What should researchers, biotech teams, funders, and program leaders do with this?
Use virtual-organism work to make experiments sharper. The best near-term role is prioritization: which organism, genotype, stage, tissue, condition, or phenotype should be tested next.
Define the context of use before building. The model specification should name the organism, environment, intervention, endpoint, and decision. Broad organism language should be replaced with the exact biological claim.
Build the validation plan early. Program budgets should include prospective perturbations, held-out environments, organism-level measurements, independent replication, and uncertainty analysis. A virtual-organism effort without organism validation is a data-integration project.
Separate discovery from replacement. Discovery tools nominate mechanisms and experiments. Replacement tools require direct evidence that the replaced assay, animal experiment, field trial, or clinical measurement is no longer needed for the defined decision.
Further Reading and Related Chapters
- Systems Biology and Multiscale Modeling: scale transitions and causal evidence
- Perturbation Prediction and Virtual Cells: cell-scale perturbation evidence
- Spatial Omics and Tissue Models: spatial context in tissues
- Neuroscience AI and Brain Foundation Models: brain, neural activity, and behavior
- Aging and Longevity Biology AI: organism-level biomarkers and lifespan claims
- Plant, Crop, and Agricultural AI: plants, crops, field conditions, and environment
- Environmental and Ecological AI: organism-environment and ecosystem context
- Benchmarks for Bio AI: benchmark construction and evaluation limits
FAQ
What is a virtual organism?
A virtual organism is a computational representation of organism-level biology. It should name the organism, stage, environment, intervention, endpoint, uncertainty, and validation plan.
Is a digital twin the same thing as a virtual organism?
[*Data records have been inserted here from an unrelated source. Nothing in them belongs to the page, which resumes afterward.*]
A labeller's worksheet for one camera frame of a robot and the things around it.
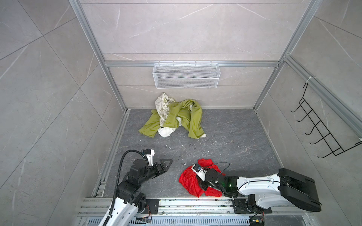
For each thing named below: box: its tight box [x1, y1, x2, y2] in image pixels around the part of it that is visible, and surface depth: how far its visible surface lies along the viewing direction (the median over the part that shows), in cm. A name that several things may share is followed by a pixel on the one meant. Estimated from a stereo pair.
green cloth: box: [138, 98, 205, 139], surface depth 103 cm
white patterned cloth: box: [155, 92, 175, 127], surface depth 109 cm
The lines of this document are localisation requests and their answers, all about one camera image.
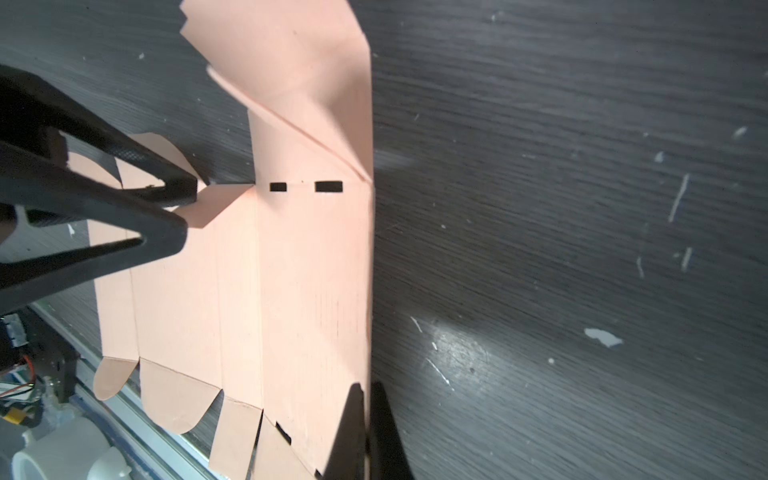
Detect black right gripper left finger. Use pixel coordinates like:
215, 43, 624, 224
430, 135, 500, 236
322, 383, 366, 480

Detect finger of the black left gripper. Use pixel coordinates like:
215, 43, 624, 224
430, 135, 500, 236
1, 65, 197, 207
1, 139, 189, 313

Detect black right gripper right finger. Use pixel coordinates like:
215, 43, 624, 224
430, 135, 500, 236
369, 382, 415, 480

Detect peach cardboard box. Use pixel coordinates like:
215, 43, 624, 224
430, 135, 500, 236
92, 1, 375, 479

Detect white round alarm clock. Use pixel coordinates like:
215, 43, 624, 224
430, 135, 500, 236
11, 417, 132, 480

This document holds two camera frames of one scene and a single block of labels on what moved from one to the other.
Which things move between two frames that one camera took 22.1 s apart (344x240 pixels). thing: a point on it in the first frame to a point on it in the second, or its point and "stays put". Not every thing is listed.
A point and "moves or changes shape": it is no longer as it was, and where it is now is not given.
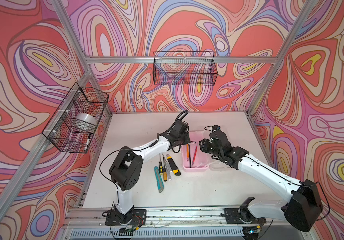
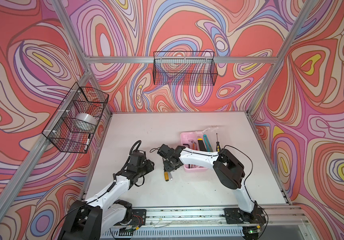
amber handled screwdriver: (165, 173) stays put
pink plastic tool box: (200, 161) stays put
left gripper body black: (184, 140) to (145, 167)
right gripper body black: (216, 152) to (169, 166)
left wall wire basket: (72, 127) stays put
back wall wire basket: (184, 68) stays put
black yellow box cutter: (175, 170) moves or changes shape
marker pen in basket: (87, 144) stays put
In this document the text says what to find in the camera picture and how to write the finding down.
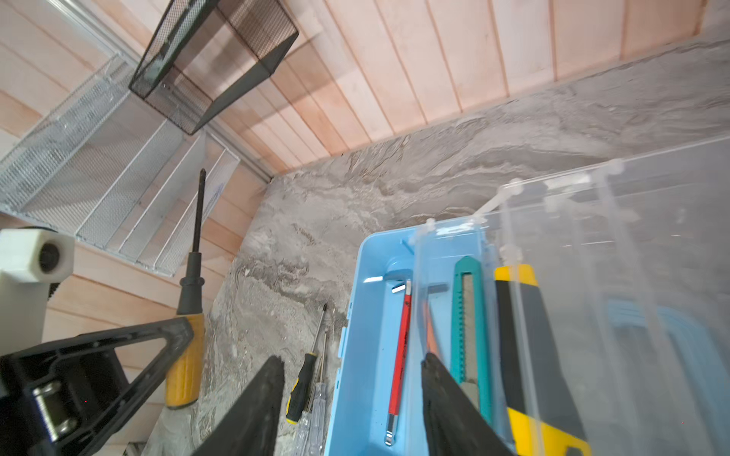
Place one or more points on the teal handled tool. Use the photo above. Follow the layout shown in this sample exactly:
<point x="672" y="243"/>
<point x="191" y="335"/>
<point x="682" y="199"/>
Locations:
<point x="470" y="339"/>

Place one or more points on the white wire mesh shelf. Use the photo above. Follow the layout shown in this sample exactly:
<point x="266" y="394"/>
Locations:
<point x="110" y="171"/>

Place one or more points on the black mesh basket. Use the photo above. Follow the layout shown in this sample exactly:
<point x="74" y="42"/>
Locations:
<point x="205" y="55"/>

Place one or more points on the blue plastic tool box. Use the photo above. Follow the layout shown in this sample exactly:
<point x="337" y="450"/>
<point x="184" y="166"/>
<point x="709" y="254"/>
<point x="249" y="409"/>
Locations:
<point x="583" y="313"/>

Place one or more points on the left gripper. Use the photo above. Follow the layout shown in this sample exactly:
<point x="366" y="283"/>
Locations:
<point x="68" y="397"/>

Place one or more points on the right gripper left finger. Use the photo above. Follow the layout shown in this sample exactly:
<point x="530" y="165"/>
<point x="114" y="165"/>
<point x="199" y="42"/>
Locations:
<point x="250" y="427"/>

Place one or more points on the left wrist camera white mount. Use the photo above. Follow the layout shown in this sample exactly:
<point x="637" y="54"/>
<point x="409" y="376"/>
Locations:
<point x="32" y="260"/>

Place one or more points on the clear handled screwdriver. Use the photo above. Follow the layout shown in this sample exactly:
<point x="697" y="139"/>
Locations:
<point x="316" y="437"/>
<point x="300" y="446"/>

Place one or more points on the yellow black small screwdriver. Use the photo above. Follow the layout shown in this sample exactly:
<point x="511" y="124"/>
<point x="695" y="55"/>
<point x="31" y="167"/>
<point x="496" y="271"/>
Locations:
<point x="300" y="393"/>

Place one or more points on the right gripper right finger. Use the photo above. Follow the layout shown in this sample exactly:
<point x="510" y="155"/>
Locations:
<point x="453" y="426"/>

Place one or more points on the yellow handled screwdriver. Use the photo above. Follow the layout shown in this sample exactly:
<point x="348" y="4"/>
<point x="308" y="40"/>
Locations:
<point x="184" y="379"/>

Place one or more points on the yellow black utility knife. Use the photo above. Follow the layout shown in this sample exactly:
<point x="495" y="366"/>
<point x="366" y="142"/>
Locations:
<point x="542" y="412"/>

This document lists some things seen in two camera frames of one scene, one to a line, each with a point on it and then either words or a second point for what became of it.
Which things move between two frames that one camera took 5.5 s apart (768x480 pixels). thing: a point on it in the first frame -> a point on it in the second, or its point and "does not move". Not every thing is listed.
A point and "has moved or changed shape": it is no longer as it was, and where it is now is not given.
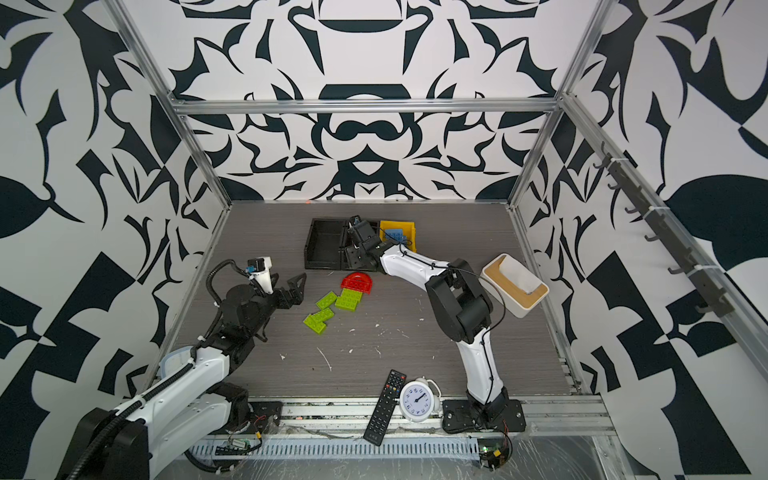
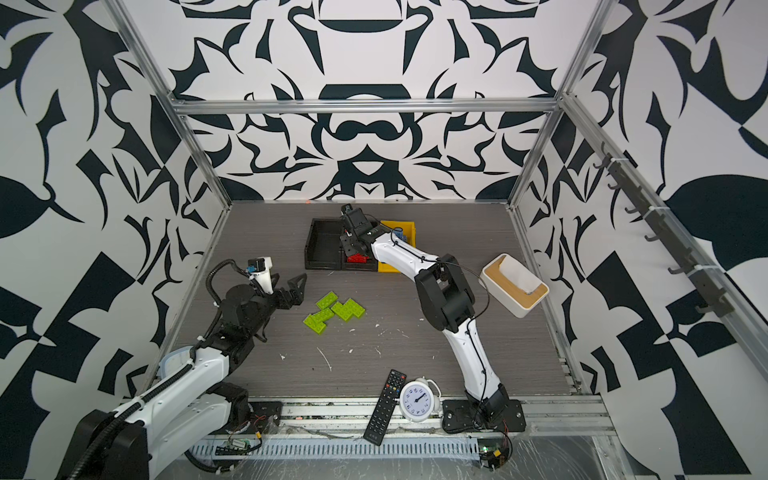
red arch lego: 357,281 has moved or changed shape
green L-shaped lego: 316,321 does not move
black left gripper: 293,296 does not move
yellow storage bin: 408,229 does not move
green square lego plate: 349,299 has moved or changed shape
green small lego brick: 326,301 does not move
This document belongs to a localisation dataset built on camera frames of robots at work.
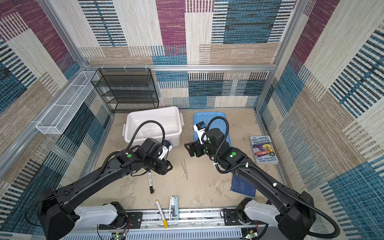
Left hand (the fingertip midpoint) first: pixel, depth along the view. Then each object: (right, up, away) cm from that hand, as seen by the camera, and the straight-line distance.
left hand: (169, 163), depth 76 cm
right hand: (+12, +10, -1) cm, 15 cm away
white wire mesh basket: (-51, +22, -5) cm, 56 cm away
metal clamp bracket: (+3, -22, -3) cm, 22 cm away
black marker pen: (-12, -13, +9) cm, 20 cm away
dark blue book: (+38, -14, +7) cm, 41 cm away
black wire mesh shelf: (-36, +44, +32) cm, 65 cm away
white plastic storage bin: (-3, +24, +25) cm, 35 cm away
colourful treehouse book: (+56, +3, +19) cm, 59 cm away
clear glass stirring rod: (+1, -14, +9) cm, 17 cm away
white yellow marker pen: (-1, -27, -3) cm, 28 cm away
No. A digital twin is usually tied to a specific system, data update process, and decision. A virtual organism may be a reference biological model rather than an individual-specific decision tool.
Why are model organisms still difficult to simulate?
Model organisms simplify measurement, but they remain living systems with development, physiology, behavior, environment, and biological variability. Tractability is not the same as completeness.
What is the strongest near-term use case?
The strongest near-term use is experimental prioritization: selecting perturbations, stages, tissues, environmental conditions, or phenotypes for measurement.
When is replacement of experiments credible?
Replacement is credible only after direct comparison with the experiment being replaced, using a prespecified error tolerance and the same context of use.